Your assignment:
Every line from the first in the listing below to the line containing "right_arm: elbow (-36" is to be repeated exactly, and no line past it.

Information shown:
★ ★ ★ ★ ★
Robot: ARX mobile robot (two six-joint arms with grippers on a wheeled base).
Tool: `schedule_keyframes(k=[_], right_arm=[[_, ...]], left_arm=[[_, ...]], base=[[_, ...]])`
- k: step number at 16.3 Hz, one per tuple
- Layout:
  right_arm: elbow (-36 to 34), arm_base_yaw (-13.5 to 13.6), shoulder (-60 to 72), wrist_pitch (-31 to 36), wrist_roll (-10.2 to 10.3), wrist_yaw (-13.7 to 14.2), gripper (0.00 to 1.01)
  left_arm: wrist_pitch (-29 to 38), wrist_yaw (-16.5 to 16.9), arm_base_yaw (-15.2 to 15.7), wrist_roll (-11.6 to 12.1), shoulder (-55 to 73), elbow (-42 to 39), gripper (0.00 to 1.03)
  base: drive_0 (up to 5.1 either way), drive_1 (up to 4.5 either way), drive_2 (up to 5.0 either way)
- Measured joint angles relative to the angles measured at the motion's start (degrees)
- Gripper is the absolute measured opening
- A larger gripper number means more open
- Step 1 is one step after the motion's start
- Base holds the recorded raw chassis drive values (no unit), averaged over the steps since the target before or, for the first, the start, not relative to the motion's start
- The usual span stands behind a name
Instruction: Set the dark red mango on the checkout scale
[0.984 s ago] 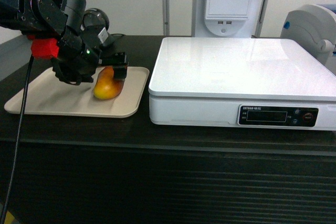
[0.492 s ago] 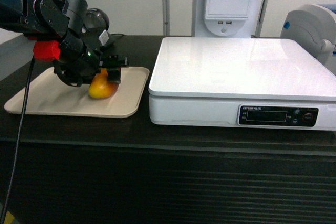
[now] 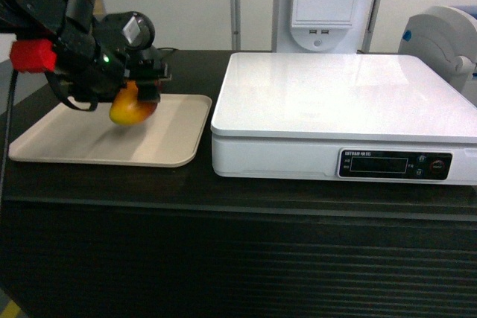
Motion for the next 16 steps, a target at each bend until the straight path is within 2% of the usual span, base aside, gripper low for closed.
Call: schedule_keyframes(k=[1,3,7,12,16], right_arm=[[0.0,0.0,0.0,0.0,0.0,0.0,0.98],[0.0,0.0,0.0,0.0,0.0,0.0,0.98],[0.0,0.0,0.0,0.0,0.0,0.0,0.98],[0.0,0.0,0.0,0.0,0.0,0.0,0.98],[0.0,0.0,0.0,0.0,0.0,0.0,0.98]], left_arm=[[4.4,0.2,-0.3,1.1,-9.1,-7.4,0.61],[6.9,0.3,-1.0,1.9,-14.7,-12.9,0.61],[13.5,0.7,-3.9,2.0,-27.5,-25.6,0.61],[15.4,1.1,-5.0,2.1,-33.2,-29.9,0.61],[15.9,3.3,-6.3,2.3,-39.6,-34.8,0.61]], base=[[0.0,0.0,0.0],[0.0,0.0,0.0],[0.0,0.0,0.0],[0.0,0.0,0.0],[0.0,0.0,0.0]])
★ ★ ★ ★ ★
Task result:
Robot: ARX mobile robot (two six-joint arms with grippers on a wheeled base).
Tool: `schedule_keyframes(k=[_], right_arm=[[_, ...]], left_arm=[[_, ...]], base=[[_, ...]])`
- k: step number at 16.3 Hz, one per tuple
- Layout:
  right_arm: elbow (-36 to 34), arm_base_yaw (-13.5 to 13.6), shoulder (-60 to 72), wrist_pitch (-31 to 36), wrist_roll (-10.2 to 10.3), wrist_yaw (-13.7 to 14.2), gripper (0.00 to 1.01)

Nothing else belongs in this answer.